The startup said in a press note that it will use the money to scale its operations across China and Southeast Asia. This will enable an interconnected educational ecosystem that brings Singapore’s education curriculum and content to international learners.
Dr Paul Kim, CTO and Assistant Dean of Stanford University’s Graduate School of Education, has joined the Board of Advisors of Flying Cape. He will guide the construction of technological tools to support the startup’s educational development goals, recommendation framework, and methodology for curriculum development.
Founded in 2015, Flying Cape helps parents understand their children’s learning styles, hobbies, and passions. It also helps them identify appropriate classes for their children through tailored suggestions made by its proprietary SMART diagnostic assessment tools.
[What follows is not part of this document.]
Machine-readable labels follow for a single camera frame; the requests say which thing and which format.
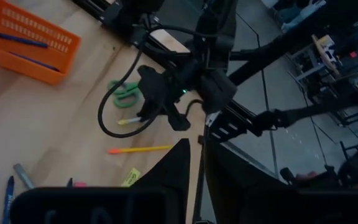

The company claims it is powering 10 SMART marketplaces that cater to a diverse range of learners, from children to adults. It has collaborated with almost 1,000 partners in Singapore and overseas.
As the pandemic has transformed the education landscape, Flying Cape claims that its traffic and transaction volumes have risen by more than 400 per cent over the last 12 months. “Through this period, we have seen local education players in Singapore evolve, and emerge with more innovative digitalised content and engaging learning concepts to better prepare learners for the future,” said founder and CEO Jamie Tan.
“To give learners more options for finding just the right fit for their learning, we are also working closely with overseas education providers to offer a larger variety of enrichment options — such as Chinese Language and Art educators from China and music instructors from London,” said Lydia Ang, Head of Business Development at Flying Cape.
Flying Cape plans to commence the Flying Cape Ontario Secondary School Diploma (OSSD) programme in China this September. It offers students the fundamental skills needed for higher education through the design of interactive learning modes supported by bilingual teachers.
The expansion comes at a time when China applies an unprecedented crackdown on tutoring firms that are making a profit by teaching core subjects after school, and bars companies that operate edutech platforms from raising capital through initial public offerings.